- PROMPT
Output the line with "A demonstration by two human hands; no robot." and every following line to the end of the material, exactly as they appear.

--- DATASET CONTENT ---

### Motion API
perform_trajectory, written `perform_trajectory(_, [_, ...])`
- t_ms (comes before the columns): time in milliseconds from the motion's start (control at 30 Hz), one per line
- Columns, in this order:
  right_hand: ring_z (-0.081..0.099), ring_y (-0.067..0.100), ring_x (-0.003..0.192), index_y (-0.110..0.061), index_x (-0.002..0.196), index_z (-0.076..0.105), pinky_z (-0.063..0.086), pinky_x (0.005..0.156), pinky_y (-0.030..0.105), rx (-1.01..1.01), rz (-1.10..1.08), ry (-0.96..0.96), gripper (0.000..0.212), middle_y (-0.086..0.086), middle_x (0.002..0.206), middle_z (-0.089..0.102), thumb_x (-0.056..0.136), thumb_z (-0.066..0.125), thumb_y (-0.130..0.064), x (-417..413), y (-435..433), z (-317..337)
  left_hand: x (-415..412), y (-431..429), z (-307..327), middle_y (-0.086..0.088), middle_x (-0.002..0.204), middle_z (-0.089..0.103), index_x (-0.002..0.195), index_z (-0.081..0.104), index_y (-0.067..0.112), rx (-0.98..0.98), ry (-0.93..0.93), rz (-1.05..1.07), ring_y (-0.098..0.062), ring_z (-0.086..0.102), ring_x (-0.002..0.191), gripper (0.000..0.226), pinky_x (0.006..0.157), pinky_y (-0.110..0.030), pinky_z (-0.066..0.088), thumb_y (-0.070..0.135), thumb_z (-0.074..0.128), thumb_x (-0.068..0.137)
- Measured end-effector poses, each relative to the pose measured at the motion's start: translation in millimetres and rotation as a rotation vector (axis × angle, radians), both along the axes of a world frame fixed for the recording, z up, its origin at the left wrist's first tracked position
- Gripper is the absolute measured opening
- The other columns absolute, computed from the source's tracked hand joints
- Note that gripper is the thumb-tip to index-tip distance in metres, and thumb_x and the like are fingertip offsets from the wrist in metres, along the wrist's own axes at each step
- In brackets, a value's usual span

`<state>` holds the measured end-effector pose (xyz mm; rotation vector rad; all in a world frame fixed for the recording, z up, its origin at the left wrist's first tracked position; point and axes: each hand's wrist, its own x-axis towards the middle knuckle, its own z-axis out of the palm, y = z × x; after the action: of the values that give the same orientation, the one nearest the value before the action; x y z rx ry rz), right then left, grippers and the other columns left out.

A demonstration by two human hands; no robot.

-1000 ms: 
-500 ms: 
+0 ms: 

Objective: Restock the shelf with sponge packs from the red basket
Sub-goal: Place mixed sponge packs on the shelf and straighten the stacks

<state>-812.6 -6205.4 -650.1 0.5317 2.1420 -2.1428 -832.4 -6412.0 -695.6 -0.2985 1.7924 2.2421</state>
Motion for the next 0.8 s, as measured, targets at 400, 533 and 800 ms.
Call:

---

- ANSWER TO THE PROBLEM
A demonstration by two human hands; no robot.

-1000 ms: 
-500 ms: 
+0 ms: 

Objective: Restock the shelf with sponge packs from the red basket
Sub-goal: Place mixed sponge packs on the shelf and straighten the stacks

<state>-812.6 -6205.4 -650.1 0.5317 2.1420 -2.1428 -832.4 -6412.0 -695.6 -0.2985 1.7924 2.2421</state>
Motion for the next 0.8 s, as measured, targets at 400, 533 and 800 ms.
Call:

The output requires nothing else.